Посмотрел на нее. Послюнил палец и стер след крови с ее щеки. Она схватила его руку и поцеловала. У него вдруг задрожали губы.
– Прости меня, – он обнял ее. – Я совсем с ума сошел. Прощаешь? Не надо никаких полов, поехали домой…
– Все равно купи ведро и тряпку, – прошептала она. – Ты же обещал…
Он поцеловал ее.
Скрылся в дверях магазина.
Наташа вылезла из машины, огляделась, подняла руку. Остановился битый таджикский «жигуль», приоткрылось окно:
– Куда ехать?
Она сказала адрес и цену. Водитель кивнул. Она села.
ради детей и внуков
Смерть соцреалиста
Дело было в конце сороковых. Народного художника РСФСР, академика живописи, лауреата Сталинской премии Бориса Ароновича Нехамкина поймал в коридоре его коллега Игорь Петрович Риттер. Он был художник по чашкам и блюдцам, а Нехамкин писал портреты вождей, но оба они состояли в правлении московского союза, и вот там-то, после заседания правления, Риттер его и поймал.
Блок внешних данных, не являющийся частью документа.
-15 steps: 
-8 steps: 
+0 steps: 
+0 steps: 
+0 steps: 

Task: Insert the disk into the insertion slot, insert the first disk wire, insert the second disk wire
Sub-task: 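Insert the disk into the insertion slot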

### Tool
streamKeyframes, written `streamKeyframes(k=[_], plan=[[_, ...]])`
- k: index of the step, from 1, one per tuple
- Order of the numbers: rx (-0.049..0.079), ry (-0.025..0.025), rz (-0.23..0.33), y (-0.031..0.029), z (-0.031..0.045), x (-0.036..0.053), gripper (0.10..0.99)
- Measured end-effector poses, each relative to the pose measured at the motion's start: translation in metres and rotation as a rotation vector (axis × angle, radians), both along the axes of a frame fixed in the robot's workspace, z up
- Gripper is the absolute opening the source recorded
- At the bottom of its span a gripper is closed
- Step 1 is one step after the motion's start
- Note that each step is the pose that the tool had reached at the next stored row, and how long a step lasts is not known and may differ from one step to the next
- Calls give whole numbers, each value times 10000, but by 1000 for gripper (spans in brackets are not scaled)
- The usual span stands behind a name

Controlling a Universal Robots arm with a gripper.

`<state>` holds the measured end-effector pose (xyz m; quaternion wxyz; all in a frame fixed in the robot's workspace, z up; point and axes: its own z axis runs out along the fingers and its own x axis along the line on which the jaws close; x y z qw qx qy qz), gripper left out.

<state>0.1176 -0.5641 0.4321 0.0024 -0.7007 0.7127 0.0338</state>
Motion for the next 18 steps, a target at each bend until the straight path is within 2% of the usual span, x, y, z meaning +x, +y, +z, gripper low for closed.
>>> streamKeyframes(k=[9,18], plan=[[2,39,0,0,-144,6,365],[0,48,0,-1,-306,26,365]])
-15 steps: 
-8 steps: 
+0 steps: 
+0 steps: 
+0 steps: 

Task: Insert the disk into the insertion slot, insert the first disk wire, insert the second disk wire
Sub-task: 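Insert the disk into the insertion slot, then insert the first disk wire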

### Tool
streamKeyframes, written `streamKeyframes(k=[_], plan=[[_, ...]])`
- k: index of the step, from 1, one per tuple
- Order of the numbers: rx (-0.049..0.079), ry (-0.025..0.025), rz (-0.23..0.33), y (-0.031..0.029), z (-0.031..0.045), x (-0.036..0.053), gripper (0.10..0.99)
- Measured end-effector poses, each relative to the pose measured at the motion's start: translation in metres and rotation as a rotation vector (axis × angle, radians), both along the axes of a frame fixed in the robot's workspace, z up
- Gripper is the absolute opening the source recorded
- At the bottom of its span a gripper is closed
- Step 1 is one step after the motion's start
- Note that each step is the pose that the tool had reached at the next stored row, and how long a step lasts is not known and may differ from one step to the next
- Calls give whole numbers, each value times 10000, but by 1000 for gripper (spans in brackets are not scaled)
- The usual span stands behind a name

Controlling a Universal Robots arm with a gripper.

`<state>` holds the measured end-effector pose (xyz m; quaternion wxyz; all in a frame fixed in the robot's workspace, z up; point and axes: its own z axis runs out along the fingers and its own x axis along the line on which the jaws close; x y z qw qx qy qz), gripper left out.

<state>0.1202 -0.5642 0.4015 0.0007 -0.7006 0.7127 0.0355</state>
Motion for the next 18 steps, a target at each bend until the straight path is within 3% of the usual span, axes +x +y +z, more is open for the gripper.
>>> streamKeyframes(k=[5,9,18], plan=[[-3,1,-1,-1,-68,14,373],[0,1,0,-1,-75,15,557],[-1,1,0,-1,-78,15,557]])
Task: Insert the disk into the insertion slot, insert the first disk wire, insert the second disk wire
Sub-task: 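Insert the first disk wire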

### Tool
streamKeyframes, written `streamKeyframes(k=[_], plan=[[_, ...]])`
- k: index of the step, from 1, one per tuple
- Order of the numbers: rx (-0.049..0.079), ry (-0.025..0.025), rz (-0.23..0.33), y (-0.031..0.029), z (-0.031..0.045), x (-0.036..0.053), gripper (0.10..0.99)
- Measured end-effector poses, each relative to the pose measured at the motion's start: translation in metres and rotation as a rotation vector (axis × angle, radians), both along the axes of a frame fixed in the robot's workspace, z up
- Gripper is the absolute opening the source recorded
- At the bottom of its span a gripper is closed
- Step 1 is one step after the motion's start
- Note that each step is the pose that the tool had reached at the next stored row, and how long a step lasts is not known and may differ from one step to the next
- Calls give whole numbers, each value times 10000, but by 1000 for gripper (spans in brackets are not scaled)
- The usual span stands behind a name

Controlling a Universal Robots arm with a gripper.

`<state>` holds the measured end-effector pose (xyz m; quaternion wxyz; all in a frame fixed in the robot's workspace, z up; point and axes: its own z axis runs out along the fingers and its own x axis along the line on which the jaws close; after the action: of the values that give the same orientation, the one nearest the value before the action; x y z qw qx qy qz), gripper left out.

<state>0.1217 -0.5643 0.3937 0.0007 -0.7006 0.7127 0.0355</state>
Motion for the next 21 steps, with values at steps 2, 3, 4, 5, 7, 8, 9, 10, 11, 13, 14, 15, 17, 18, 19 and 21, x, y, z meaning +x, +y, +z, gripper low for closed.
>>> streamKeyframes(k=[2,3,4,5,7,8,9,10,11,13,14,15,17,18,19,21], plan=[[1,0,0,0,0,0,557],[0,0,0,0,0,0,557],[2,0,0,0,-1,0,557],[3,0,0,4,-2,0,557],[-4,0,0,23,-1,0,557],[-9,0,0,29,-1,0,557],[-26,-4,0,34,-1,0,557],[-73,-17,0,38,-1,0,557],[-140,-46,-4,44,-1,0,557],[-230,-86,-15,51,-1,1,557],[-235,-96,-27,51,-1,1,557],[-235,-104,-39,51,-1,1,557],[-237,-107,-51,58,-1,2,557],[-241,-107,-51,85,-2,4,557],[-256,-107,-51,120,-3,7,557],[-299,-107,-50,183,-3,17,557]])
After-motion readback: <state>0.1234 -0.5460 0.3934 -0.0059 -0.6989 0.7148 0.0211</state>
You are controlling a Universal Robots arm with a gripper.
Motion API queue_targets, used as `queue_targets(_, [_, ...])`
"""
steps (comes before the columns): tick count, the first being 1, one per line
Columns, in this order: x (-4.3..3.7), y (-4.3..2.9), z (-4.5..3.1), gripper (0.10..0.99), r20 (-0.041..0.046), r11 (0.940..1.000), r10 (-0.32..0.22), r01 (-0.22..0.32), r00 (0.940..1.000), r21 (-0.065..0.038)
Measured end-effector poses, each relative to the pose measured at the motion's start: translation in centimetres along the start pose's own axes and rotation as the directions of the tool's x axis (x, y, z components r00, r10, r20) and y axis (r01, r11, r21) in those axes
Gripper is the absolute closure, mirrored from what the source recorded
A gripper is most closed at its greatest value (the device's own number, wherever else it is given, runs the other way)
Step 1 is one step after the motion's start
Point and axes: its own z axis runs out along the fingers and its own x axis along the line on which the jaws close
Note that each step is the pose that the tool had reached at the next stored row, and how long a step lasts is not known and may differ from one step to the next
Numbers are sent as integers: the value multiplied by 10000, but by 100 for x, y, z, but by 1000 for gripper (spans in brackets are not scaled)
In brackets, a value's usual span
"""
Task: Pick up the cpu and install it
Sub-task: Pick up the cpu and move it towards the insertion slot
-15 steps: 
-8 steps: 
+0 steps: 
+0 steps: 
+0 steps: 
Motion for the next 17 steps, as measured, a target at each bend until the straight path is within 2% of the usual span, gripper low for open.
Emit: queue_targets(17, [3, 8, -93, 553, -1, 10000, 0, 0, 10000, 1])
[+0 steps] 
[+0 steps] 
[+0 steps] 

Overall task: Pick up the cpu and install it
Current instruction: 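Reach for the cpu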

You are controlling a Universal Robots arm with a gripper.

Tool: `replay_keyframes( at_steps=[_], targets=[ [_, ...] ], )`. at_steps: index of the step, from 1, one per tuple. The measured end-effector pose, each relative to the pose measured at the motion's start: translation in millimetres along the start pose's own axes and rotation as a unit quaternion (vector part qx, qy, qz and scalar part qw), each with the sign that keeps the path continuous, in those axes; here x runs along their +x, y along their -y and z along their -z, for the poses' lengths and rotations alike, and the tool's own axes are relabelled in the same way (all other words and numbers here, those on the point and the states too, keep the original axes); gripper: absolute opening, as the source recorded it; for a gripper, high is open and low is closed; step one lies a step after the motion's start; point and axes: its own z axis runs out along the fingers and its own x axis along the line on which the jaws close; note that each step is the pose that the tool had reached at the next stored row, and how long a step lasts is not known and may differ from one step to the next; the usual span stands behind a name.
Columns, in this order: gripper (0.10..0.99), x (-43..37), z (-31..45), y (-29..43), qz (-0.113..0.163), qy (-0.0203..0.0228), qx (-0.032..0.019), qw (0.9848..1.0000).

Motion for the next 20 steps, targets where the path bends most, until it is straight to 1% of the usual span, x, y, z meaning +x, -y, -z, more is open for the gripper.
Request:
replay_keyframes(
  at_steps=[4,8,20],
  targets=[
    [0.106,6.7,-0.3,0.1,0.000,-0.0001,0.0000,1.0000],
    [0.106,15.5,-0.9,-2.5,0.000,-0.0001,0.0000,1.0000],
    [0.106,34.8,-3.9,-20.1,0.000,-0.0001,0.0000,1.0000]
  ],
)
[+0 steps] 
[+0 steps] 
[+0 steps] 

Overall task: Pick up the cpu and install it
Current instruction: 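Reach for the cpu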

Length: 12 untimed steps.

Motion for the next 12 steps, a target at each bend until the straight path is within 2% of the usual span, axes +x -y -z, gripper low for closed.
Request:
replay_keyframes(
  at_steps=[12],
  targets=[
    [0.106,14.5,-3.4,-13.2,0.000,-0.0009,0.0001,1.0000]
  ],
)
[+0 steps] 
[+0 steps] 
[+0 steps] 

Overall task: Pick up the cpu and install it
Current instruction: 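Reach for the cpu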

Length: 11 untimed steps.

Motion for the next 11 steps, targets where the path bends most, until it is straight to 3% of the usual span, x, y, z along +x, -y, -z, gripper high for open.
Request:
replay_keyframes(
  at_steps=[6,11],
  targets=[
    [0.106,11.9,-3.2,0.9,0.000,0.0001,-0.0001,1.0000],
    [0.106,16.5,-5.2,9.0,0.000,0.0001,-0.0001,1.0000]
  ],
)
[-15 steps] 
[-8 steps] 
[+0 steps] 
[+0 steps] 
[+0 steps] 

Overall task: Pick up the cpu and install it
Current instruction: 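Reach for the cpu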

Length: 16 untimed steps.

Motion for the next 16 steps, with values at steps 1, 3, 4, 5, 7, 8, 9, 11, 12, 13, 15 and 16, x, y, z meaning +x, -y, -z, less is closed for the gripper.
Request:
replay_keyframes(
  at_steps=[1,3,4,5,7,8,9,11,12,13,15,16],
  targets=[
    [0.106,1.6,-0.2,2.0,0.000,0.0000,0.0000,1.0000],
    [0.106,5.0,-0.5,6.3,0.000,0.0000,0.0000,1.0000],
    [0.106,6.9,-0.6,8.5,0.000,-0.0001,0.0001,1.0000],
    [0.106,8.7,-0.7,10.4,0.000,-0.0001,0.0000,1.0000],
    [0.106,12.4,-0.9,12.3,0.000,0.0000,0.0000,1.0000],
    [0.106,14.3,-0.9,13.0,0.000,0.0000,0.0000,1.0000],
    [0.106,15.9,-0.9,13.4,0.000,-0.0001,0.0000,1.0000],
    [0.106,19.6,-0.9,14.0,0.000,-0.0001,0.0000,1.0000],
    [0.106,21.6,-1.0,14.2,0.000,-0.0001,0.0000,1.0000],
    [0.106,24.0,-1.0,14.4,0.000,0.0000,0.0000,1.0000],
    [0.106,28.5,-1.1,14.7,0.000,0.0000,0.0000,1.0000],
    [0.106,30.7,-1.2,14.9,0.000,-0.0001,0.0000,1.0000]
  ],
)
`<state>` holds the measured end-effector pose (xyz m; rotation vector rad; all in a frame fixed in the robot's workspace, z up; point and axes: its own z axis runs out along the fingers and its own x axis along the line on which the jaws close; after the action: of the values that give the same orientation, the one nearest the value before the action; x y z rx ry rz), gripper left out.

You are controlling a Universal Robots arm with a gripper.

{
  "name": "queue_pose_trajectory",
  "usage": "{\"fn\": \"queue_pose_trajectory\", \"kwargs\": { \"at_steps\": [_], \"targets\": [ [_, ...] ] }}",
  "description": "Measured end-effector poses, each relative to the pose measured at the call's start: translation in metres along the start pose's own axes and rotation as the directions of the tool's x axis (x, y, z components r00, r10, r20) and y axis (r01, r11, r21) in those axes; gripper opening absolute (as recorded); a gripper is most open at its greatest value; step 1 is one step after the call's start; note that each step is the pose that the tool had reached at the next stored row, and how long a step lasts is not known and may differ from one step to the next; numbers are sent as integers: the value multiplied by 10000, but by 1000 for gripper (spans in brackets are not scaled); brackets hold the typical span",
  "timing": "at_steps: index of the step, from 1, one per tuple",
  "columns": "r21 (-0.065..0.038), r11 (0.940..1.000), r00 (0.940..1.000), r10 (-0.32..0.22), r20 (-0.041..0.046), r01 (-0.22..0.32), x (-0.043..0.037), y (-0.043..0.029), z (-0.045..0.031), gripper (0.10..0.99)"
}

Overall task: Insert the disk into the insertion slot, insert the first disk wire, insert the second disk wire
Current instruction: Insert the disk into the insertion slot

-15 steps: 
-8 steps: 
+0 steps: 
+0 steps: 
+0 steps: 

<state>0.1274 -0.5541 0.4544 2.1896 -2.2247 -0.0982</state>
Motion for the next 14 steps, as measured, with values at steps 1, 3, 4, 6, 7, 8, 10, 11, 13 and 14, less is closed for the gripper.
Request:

– Простите, Борис Аронович, я понимаю, как вы заняты, но… Есть один молодой художник… мой сын… Буквально пять минут… – Риттер держал в руках папку.
В коридоре стояли пыльные бархатные кресла, сбитые по три.
– Присядем, – сказал Нехамкин.
Риттер раскрыл папку, стал доставать рисунки.
Это была странная, непривычная графика. Низколобые полуголые мужчины, обнаженные женщины в распахнутых позах, с порочными взглядами и красной подцветкой в самых непристойных местах; изломанные, множественные ракурсы, будто бы одна фигура с разных точек – профессиональный взгляд Нехамкина сразу отметил это, – но очень мощно, оригинально и даже мастеровито.